Generative models for crystalline materials
Houssam Metni, Laura Ruple, Lauren N. Walters, Luca Torresi, Jonas Teufel, Henrik Schopmans, Jona Östreicher, Yumeng Zhang, Marlen Neubert, Yuri Koide, Kevin Steiner, Paul Link, Lukas Bär, Mariana Petrova, Gerbrand Ceder, Pascal Friederich
TL;DR
This review surveys the emergence of end-to-end generative modeling for crystalline materials, detailing crystal representations, data resources, and a spectrum of generative approaches from VAEs and GANs to diffusion and GFlowNets. It contrasts traditional CSP-and-screening pipelines with end-to-end methods that aim to directly propose stable, synthesizable crystal structures while respecting crystallographic symmetry.

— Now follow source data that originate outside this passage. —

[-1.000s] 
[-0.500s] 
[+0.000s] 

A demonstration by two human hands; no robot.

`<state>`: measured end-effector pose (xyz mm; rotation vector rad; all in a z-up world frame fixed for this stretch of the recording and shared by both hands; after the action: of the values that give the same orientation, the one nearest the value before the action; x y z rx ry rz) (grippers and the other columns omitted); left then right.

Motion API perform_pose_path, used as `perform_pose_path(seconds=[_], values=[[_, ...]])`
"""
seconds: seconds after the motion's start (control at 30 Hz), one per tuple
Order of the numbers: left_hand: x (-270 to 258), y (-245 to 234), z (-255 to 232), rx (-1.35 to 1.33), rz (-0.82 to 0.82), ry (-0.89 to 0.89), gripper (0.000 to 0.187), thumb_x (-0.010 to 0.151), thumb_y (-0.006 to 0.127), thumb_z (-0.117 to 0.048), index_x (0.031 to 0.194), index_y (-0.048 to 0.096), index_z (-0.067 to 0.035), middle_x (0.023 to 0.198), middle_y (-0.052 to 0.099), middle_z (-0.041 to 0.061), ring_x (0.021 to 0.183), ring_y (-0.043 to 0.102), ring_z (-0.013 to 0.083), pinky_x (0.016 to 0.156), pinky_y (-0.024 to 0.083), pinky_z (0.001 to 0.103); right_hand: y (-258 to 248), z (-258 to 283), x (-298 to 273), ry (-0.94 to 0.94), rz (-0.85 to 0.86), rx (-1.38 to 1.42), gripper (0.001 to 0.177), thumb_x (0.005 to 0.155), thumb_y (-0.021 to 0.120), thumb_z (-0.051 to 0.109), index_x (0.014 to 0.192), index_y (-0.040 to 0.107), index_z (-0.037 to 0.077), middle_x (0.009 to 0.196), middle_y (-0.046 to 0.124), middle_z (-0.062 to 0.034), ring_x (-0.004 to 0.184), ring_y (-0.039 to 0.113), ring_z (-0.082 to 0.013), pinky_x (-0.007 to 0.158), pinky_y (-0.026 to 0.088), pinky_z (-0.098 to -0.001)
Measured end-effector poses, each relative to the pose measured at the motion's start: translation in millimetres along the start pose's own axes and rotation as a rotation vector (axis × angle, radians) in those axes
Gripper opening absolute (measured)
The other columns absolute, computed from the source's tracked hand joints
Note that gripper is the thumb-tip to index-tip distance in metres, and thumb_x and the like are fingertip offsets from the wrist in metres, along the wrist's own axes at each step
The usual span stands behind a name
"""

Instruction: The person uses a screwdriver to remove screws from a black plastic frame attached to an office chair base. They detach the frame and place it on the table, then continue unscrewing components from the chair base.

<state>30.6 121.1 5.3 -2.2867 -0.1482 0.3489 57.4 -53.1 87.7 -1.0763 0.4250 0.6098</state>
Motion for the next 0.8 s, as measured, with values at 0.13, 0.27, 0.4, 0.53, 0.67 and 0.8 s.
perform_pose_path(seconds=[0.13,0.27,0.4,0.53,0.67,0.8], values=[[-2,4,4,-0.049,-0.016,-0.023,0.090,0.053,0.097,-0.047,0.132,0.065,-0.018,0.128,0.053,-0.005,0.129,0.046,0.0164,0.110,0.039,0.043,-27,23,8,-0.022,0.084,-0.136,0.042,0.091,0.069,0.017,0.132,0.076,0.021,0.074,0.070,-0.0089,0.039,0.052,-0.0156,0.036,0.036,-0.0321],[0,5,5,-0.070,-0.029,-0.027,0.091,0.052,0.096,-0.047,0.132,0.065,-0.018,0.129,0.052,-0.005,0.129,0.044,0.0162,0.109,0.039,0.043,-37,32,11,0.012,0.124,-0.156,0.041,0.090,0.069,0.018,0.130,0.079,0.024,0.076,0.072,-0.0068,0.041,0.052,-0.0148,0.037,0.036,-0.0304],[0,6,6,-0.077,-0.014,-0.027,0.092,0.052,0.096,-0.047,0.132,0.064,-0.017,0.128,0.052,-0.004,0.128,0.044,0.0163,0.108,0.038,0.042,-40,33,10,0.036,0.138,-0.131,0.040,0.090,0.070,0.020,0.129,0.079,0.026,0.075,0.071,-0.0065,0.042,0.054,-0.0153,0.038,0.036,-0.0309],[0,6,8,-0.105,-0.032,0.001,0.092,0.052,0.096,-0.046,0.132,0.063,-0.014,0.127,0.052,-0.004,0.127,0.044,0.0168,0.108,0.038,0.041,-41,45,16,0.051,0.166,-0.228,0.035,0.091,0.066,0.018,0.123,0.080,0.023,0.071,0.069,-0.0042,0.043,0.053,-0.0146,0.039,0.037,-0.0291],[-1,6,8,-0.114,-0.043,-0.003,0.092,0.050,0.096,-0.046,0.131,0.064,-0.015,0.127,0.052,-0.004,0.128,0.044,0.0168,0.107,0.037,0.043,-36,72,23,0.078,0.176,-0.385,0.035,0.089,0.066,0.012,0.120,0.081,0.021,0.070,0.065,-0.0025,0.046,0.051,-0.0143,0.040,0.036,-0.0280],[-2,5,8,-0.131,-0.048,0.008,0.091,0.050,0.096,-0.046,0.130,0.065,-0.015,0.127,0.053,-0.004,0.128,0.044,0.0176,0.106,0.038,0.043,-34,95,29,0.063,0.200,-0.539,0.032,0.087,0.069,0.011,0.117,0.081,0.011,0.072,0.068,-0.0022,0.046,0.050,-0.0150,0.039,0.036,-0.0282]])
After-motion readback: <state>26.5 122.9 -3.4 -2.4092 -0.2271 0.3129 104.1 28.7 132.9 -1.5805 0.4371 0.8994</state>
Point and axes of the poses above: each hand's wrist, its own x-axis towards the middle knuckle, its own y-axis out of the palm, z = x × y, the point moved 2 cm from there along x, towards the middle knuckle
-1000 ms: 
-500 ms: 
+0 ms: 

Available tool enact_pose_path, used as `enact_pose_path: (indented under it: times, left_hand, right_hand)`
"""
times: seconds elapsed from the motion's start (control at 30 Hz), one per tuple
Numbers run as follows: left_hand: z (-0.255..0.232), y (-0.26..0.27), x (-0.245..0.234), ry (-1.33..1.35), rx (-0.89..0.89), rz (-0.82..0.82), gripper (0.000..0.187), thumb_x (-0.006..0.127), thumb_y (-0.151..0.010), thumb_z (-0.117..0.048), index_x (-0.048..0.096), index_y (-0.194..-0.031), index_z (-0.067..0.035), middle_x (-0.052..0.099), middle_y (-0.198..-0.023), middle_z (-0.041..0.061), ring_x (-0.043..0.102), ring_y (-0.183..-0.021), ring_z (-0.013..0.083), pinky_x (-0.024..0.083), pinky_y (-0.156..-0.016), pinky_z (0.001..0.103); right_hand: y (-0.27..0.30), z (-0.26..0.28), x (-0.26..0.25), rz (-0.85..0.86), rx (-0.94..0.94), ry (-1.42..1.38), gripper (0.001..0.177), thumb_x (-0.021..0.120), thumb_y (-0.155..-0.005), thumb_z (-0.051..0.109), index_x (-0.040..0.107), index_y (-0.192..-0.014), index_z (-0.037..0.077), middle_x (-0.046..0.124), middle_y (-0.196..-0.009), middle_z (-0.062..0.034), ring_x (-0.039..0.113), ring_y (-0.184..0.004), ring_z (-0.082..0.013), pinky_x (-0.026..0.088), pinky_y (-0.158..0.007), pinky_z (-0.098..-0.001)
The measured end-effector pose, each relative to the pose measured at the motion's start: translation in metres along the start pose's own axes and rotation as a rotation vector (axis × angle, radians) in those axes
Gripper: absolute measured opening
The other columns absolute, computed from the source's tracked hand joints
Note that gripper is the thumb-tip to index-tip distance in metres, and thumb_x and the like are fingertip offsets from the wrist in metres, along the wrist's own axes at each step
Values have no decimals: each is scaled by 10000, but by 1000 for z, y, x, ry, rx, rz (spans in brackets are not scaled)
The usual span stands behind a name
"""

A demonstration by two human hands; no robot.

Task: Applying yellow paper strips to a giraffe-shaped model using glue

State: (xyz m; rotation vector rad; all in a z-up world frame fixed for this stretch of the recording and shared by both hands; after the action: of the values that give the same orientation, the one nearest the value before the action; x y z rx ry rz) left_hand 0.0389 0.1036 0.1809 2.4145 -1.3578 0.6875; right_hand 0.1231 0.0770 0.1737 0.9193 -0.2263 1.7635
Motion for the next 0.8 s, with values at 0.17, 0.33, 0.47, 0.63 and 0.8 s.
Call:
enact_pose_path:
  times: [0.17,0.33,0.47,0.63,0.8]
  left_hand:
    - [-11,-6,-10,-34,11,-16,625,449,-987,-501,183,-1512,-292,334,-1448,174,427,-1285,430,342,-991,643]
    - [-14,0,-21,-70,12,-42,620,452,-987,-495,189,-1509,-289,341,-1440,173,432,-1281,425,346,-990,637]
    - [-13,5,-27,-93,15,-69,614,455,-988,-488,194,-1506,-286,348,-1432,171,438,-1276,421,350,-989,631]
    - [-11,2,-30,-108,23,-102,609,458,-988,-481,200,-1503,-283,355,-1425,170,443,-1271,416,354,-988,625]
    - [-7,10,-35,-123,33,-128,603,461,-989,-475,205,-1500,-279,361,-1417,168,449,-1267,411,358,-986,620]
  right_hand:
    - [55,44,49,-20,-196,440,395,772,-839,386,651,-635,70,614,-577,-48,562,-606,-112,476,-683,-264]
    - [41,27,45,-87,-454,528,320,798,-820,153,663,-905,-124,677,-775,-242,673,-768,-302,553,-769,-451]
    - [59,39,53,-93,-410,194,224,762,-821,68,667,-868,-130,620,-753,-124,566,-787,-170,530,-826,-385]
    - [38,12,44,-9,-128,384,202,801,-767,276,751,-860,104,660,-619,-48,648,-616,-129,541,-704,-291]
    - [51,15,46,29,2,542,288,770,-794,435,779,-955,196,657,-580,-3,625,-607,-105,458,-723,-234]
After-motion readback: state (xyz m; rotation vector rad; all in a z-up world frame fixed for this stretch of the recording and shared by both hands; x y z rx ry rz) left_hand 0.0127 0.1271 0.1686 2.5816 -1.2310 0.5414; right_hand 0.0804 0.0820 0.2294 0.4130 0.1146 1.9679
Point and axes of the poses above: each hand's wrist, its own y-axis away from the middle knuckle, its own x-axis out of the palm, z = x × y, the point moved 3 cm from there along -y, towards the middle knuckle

The article also covers practical considerations, including conditioning, software availability, computational cost, evaluation metrics, and post-generation synthesis workflows, and discusses emerging topics like defects, disorder, and synthesis-aware design. Collectively, it highlights the progress and remaining challenges in translating ML-generated crystal structures into experimentally realizable materials, and outlines directions for faster, symmetry-informed, and synthesis-conscious generation models with broad impact on materials discovery. The work serves as a guide for experimentalists and ML researchers to navigate representations, benchmarks, and practical deployment in inverse materials design.
Abstract
Understanding structure-property relationships in materials is fundamental in condensed matter physics and materials science. Over the past few years, machine learning (ML) has emerged as a powerful tool for advancing this understanding and accelerating materials discovery. Early ML approaches primarily focused on constructing and screening large material spaces to identify promising candidates for various applications. More recently, research efforts have increasingly shifted toward generating crystal structures using end-to-end generative models. This review analyzes the current state of generative modeling for crystal structure prediction and \textit{de novo} generation. It examines crystal representations, outlines the generative models used to design crystal structures, and evaluates their respective strengths and limitations. Furthermore, the review highlights experimental considerations for evaluating generated structures and provides recommendations for suitable existing software tools. Emerging topics, such as modeling disorder and defects, integration in advanced characterization, and incorporating synthetic feasibility constraints, are explored. Ultimately, this work aims to inform both experimental scientists looking to adapt suitable ML models to their specific circumstances and ML specialists seeking to understand the unique challenges related to inverse materials design and discovery.